WHAT TO DO. Repeat the whole of the data, keeping every detail the same.

THE DATA.
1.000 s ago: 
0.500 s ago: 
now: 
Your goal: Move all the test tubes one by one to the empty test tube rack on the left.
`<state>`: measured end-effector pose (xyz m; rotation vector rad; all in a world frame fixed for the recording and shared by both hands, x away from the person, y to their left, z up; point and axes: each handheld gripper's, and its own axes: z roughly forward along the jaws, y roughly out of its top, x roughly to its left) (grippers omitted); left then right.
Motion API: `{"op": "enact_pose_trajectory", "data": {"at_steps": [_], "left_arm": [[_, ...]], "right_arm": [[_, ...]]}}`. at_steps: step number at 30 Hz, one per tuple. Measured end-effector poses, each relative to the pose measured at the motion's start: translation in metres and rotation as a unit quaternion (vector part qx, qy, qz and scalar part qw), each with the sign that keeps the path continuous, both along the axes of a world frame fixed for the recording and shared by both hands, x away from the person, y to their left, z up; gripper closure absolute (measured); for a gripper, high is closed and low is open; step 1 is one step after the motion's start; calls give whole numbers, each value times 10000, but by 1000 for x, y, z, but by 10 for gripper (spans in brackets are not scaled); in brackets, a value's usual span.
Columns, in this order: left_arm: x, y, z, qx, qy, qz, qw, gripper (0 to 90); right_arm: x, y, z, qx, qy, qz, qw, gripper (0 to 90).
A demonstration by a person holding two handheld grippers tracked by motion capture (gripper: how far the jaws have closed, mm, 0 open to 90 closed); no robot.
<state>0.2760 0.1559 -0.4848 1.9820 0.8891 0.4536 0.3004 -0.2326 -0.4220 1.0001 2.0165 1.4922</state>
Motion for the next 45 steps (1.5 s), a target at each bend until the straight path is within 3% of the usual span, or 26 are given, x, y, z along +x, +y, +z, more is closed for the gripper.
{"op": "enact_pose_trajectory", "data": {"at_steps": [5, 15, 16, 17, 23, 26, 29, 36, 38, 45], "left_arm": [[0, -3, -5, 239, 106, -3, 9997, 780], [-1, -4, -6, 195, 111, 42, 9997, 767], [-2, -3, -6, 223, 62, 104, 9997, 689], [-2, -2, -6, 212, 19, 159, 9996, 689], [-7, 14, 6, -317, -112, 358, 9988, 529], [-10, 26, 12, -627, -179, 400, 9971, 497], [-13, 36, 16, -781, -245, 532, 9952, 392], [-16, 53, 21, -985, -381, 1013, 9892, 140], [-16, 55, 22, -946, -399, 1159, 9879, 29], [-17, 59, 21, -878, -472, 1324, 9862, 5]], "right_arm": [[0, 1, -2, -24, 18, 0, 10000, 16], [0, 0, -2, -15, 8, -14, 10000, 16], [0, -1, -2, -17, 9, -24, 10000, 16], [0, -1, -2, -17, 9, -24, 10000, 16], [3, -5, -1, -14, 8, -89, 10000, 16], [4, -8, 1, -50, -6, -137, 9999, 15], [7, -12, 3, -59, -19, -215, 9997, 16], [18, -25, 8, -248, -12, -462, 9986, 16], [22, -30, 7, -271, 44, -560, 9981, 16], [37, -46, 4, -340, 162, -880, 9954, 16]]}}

EXERCISE OUTPUT.
1.000 s ago: 
0.500 s ago: 
now: 
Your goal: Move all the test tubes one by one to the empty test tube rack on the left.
`<state>`: measured end-effector pose (xyz m; rotation vector rad; all in a world frame fixed for the recording and shared by both hands, x away from the person, y to their left, z up; point and axes: each handheld gripper's, and its own axes: z roughly forward along the jaws, y roughly out of its top, x roughly to its left) (grippers omitted); left then right.
Motion API: `{"op": "enact_pose_trajectory", "data": {"at_steps": [_], "left_arm": [[_, ...]], "right_arm": [[_, ...]]}}`. at_steps: step number at 30 Hz, one per tuple. Measured end-effector poses, each relative to the pose measured at the motion's start: translation in metres and rotation as a unit quaternion (vector part qx, qy, qz and scalar part qw), each with the sign that keeps the path continuous, both along the axes of a world frame fixed for the recording and shared by both hands, x away from the person, y to their left, z up; gripper closure absolute (measured); for a gripper, high is closed and low is open; step 1 is one step after the motion's start; calls give whole numbers, each value times 10000, but by 1000 for x, y, z, but by 10 for gripper (spans in brackets are not scaled); in brackets, a value's usual span.
Columns, in this order: left_arm: x, y, z, qx, qy, qz, qw, gripper (0 to 90); right_arm: x, y, z, qx, qy, qz, qw, gripper (0 to 90).
A demonstration by a person holding two handheld grippers tracked by motion capture (gripper: how far the jaws have closed, mm, 0 open to 90 closed); no robot.
<state>0.2760 0.1559 -0.4848 1.9820 0.8891 0.4536 0.3004 -0.2326 -0.4220 1.0001 2.0165 1.4922</state>
Motion for the next 45 steps (1.5 s), a target at each bend until the straight path is within 3% of the usual span, or 26 are given, x, y, z along +x, +y, +z, more is closed for the gripper.
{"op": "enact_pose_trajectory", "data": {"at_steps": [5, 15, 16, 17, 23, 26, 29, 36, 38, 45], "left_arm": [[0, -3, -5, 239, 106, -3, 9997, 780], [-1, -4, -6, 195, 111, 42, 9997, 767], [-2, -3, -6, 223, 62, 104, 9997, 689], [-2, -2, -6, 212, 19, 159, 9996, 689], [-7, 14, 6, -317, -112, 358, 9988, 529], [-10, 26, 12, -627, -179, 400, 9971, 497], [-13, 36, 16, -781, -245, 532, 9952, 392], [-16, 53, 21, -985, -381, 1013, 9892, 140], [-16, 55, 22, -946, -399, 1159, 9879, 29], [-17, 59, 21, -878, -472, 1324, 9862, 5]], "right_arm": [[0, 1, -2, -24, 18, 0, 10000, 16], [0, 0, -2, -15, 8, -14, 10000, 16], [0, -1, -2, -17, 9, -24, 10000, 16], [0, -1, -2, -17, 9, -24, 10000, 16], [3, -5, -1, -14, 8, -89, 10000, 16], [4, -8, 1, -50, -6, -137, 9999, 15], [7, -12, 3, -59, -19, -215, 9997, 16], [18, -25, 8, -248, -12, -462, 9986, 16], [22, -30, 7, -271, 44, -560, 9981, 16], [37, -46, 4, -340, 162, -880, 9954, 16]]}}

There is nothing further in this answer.